PLAYING WITH SPIRIT
Story by Candace Wu Photography by Brian Argyle and submitted by Vince Ditrich
Vince Ditrich had his first “pro gig” at age six.
It came by way of a birthday present from his father, who hired young Ditrich—brimming with energy and youthful excitement—to sit in and play the drums with dad’s band, The Bridge Brass, at a wedding they were headlining at the German-Canadian Hall.
To this day, Ditrich credits his father as his biggest fan.
“He was determined that I would succeed in music,” says Ditrich about his late-father. “I think I was meant to make up for where he failed.”
Ditrich says by the time he was 16 years old, his father had taught him “how to read, how to play every style, how to play in every imaginable environment, properly—everything from super-loud concert halls to tiny little corners on a postage-stamp sized stage—modern music, old-fashioned music, rock, formal music with an orchestra, jazz combo, everything you could imagine.”

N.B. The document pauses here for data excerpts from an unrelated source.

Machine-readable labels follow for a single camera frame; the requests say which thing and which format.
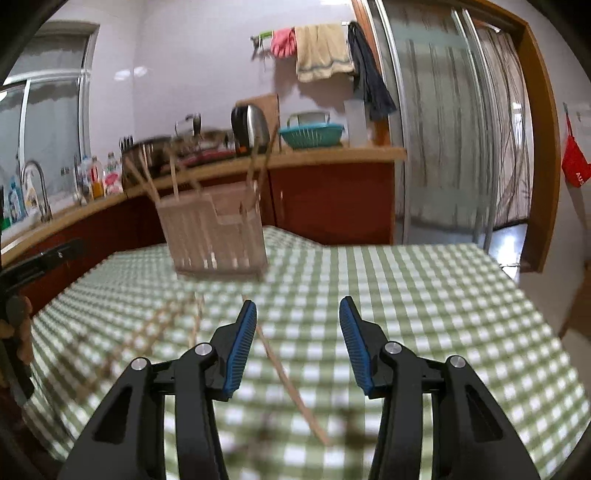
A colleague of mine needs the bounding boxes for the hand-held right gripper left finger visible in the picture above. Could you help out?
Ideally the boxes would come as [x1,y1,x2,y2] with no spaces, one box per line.
[58,299,257,480]

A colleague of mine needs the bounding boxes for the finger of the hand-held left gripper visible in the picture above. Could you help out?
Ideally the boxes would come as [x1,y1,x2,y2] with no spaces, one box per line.
[0,237,87,301]

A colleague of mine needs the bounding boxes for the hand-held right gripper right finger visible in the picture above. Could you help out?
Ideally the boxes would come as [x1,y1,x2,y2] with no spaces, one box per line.
[338,296,541,480]

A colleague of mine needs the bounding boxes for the pile of wooden chopsticks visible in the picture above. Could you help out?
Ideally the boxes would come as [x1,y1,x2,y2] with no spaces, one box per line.
[76,293,207,402]

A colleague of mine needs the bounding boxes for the beige perforated utensil basket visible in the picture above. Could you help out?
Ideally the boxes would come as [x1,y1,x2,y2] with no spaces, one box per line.
[154,179,270,278]

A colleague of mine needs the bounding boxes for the person's left hand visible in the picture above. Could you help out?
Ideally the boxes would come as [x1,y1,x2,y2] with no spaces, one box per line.
[0,295,34,370]

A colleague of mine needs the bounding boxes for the green checked tablecloth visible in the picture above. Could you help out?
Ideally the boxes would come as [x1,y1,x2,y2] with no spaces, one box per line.
[21,225,585,480]

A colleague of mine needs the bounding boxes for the blue dish soap bottle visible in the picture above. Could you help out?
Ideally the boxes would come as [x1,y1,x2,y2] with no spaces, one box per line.
[8,180,24,221]

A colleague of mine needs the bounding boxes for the white cleaner bottle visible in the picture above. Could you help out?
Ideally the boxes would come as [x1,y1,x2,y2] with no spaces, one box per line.
[23,178,40,216]

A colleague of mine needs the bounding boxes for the tall steel faucet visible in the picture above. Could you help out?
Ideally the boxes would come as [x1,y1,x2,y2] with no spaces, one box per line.
[20,161,54,223]

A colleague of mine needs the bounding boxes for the small steel tap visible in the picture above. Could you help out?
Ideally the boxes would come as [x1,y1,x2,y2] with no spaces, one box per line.
[73,154,88,205]

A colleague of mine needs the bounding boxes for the red label oil bottle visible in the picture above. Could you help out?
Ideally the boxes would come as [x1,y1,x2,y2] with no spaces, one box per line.
[90,157,105,200]

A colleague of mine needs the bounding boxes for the red-brown kitchen cabinets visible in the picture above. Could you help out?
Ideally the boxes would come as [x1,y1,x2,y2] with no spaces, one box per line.
[0,161,398,324]

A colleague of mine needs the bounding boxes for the red induction cooker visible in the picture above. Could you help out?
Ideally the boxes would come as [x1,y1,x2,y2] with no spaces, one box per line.
[179,150,237,168]

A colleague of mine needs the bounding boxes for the wooden kitchen counter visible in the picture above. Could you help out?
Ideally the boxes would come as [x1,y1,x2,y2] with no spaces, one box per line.
[0,147,408,261]

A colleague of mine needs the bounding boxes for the steel wok with lid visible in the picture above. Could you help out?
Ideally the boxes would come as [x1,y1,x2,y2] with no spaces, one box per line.
[174,114,232,154]

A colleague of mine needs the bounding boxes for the teal plastic colander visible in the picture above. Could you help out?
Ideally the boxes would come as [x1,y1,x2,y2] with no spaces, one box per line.
[279,124,346,150]

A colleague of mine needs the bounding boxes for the black electric kettle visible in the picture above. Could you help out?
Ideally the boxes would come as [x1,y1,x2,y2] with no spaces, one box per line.
[230,104,271,158]

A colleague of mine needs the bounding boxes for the sliding glass door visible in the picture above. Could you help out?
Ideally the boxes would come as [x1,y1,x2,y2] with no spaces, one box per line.
[369,0,530,245]

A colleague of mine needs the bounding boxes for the wooden cutting board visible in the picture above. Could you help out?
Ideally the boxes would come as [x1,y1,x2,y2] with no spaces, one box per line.
[235,93,281,153]

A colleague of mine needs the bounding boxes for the dark hanging cloth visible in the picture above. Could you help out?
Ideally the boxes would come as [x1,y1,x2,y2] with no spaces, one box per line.
[346,21,398,122]

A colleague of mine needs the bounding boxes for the red hanging bag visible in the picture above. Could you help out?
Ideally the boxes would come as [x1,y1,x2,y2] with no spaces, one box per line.
[560,104,591,188]

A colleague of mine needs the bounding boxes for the beige hanging towel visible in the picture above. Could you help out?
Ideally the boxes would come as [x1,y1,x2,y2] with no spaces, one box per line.
[294,24,356,83]

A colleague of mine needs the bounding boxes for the pink rubber gloves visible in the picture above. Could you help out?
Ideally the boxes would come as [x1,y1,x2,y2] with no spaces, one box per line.
[270,28,299,59]

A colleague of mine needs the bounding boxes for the aluminium frame window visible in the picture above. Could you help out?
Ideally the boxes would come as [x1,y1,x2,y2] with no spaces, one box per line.
[0,21,101,217]

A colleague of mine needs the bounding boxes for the wooden door frame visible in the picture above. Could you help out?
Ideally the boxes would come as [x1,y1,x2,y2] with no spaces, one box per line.
[351,0,562,274]

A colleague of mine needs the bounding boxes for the wall towel rack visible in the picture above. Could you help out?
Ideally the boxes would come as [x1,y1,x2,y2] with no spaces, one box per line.
[250,30,278,59]

He says “the rest of my life since then has been an
attempt to continue
mastering and perfecting what I learned as a boy.”
And that sixth birthday present would later become a gift for
Canadians all over the nation who consider Home For A Rest one of their favourite party anthems.
“We played a wedding combo and I made $15,” recalls Ditrich of his debut to stage and first paid job. “In 1969 that was big money.” But bigger money was yet to come — along with bigger hits, bigger shows and of course, much bigger struggles.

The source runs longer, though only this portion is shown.